Creating a Collaborative Office Space

CollaborativeA collaborative office space is a room or area of a workplace which allows people to come together to solve problems, exchange ideas and work towards common goals.  Collaborative spaces are known to improve communications amongst team members, boost creativity, improve problem-solving, and spark innovation.

Collaborative spaces also serve as equal territory. In other words, this is a space that is not someone else’s “turf” such as an office, cubicle or other private work area. It’s a communal place free of ownership and distractions that fosters candid, transparent conversations. Productive, in-person exchanges can be strategic, company-culture related or solution-based to address any current events. To protect the image of the collaborative space, the area should be designed for employees to communicate and boast an image where meaningful, positive results are accomplished.

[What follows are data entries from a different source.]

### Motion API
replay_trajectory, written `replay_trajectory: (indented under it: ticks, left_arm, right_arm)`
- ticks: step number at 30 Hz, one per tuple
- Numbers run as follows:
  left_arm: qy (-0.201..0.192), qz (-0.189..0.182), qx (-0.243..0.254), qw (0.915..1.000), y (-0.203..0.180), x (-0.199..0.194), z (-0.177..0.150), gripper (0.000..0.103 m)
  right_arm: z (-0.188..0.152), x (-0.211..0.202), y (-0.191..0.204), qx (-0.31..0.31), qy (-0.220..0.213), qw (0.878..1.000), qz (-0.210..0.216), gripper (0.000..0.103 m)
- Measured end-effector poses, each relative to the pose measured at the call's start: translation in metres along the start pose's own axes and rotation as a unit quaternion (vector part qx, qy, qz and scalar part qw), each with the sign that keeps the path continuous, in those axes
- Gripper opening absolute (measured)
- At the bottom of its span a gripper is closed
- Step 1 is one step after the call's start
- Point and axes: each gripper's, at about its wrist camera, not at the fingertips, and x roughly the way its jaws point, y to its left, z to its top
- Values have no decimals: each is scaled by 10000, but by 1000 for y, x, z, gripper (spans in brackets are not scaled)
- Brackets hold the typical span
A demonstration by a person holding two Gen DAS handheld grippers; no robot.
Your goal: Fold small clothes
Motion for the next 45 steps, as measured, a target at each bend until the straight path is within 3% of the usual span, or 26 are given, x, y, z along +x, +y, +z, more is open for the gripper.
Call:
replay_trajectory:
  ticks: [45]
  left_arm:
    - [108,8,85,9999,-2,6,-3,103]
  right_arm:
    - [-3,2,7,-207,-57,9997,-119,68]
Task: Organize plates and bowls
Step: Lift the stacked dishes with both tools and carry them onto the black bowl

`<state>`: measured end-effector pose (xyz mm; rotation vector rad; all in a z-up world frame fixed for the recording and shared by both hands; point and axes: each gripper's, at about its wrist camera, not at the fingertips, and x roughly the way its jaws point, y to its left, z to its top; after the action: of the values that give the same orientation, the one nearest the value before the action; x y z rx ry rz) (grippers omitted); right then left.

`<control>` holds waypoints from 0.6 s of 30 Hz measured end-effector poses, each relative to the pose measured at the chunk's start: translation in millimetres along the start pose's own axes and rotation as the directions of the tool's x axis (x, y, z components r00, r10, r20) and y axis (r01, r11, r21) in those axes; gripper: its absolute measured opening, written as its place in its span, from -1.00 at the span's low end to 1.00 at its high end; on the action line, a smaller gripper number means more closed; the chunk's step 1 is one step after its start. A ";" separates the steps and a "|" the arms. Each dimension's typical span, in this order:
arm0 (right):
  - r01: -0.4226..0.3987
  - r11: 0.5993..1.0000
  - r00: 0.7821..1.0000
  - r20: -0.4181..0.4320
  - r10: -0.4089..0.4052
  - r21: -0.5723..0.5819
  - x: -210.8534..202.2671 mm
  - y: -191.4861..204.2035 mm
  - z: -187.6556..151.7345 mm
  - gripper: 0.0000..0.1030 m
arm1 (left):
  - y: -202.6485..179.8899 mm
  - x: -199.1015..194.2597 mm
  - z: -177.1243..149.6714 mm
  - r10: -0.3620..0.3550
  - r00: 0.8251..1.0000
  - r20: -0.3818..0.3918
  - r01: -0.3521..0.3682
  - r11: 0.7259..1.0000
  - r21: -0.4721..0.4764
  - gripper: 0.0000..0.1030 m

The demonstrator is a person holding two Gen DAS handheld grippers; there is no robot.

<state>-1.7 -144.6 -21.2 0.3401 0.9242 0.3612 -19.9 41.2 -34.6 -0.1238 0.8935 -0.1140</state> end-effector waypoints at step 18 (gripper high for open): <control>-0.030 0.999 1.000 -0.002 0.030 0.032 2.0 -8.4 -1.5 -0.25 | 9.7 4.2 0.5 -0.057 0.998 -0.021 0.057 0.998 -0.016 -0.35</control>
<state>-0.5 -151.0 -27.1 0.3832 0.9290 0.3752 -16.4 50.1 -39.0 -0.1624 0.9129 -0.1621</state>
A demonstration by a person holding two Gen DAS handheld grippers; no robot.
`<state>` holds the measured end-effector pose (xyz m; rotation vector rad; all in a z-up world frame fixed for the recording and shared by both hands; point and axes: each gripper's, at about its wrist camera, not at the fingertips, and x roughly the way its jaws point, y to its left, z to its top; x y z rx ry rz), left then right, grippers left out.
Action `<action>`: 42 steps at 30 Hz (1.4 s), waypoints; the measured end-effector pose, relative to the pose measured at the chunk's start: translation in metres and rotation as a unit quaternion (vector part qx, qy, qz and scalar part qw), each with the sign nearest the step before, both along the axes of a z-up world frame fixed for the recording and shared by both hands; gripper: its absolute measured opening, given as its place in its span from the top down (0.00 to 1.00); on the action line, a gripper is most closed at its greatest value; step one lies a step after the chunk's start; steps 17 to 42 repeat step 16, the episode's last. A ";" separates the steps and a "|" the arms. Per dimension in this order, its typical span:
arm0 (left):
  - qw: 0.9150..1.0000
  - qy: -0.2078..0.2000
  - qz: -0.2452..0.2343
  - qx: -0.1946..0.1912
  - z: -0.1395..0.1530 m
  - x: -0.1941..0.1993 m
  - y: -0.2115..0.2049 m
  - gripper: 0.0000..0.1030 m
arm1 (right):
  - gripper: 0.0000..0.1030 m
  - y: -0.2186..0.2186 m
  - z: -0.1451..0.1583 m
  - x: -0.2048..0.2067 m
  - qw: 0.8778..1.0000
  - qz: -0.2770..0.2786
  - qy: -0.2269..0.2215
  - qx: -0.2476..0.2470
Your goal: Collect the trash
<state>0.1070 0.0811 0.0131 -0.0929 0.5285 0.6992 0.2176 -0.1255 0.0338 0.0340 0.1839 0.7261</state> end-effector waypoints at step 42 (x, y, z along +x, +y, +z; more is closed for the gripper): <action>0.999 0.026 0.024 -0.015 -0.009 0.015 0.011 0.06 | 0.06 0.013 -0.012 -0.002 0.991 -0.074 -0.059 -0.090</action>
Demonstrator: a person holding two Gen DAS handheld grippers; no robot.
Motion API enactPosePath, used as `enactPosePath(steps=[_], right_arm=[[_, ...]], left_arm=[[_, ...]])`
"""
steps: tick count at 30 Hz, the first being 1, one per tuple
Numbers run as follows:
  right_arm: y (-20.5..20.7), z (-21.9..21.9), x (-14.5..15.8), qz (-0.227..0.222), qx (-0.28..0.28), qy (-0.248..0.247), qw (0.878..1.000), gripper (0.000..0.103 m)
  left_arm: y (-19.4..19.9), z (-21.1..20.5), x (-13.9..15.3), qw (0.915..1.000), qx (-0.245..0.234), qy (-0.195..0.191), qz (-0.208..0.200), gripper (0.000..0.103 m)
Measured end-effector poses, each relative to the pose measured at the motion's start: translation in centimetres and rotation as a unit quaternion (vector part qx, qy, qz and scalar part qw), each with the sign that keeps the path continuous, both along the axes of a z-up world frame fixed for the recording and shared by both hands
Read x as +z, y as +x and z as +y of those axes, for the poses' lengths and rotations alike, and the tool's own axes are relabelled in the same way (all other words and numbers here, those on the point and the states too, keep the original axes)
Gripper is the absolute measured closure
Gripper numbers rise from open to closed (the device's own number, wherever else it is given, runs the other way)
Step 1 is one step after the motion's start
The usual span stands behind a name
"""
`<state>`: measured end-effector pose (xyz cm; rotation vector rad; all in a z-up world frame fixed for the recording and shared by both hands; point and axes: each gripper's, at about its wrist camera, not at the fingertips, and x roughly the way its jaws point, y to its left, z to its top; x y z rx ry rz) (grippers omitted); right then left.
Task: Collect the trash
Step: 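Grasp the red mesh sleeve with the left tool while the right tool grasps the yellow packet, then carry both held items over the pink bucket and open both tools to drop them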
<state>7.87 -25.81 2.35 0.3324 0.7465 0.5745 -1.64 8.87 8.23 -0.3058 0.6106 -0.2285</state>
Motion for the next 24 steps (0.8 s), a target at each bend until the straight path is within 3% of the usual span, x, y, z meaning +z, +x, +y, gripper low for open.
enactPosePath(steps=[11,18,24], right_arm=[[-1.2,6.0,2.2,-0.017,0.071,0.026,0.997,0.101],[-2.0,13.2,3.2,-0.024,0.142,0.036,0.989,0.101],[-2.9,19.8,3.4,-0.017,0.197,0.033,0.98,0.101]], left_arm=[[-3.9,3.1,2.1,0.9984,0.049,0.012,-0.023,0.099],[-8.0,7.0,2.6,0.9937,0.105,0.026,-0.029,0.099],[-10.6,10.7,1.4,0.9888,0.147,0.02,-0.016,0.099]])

Working together is of enormous value to a company and the collaborative space should reflect that. It’s valuable to have a space where small groups can easily gather. Some businesses create a board room-like conference area or convert an individual office into a collaborative space by adding a table, chairs, technology and meeting supplies.

Outdoor collaborative spaces are also a great option, weather and location permitting. The benefits of spending time outdoors are well known and have shown to decrease stress, improve moods and serve as a nice change of atmosphere. If a suitable outdoor space isn’t an option, consider taking a walk to discuss the issues at hand.

If the workplace layout or availability of space is a challenge, consider creating a collaborative den area or convert the staff room to accommodate meal breaks and meetings. Big or small, these spaces are about bringing the team together, catching-up, impromptu sessions and encouraging teamwork.

As you think about a collaborative space for your organization or updating your current area, consider these additional design elements:

Round tables – provide a better use of space in small areas and keep all participants on equal footing.

Comfortable seating – helps boost efficiency and effectiveness of meetings. If space permits, consider adding furniture such as a couch, arm chairs or recliners.

Cheerful decor – and colors make the space feel more like a home. Consider adding aromatherapy, an accent rug to soften the room, inspiring art, live plants and accent lighting.

Company SWAG – supplies so that people don’t have to bring their own materials. Incorporate fun paper, pens, an easel or white board, and an array of colorful markers.

Make it a phone free zone – by adding a basket to collect phones upon entry. This helps to ensure participants are engaged and free from distractions.

Technology – for presentations or research should be readily available. Consider adding a large monitor mounted to the wall with speakers and internet access.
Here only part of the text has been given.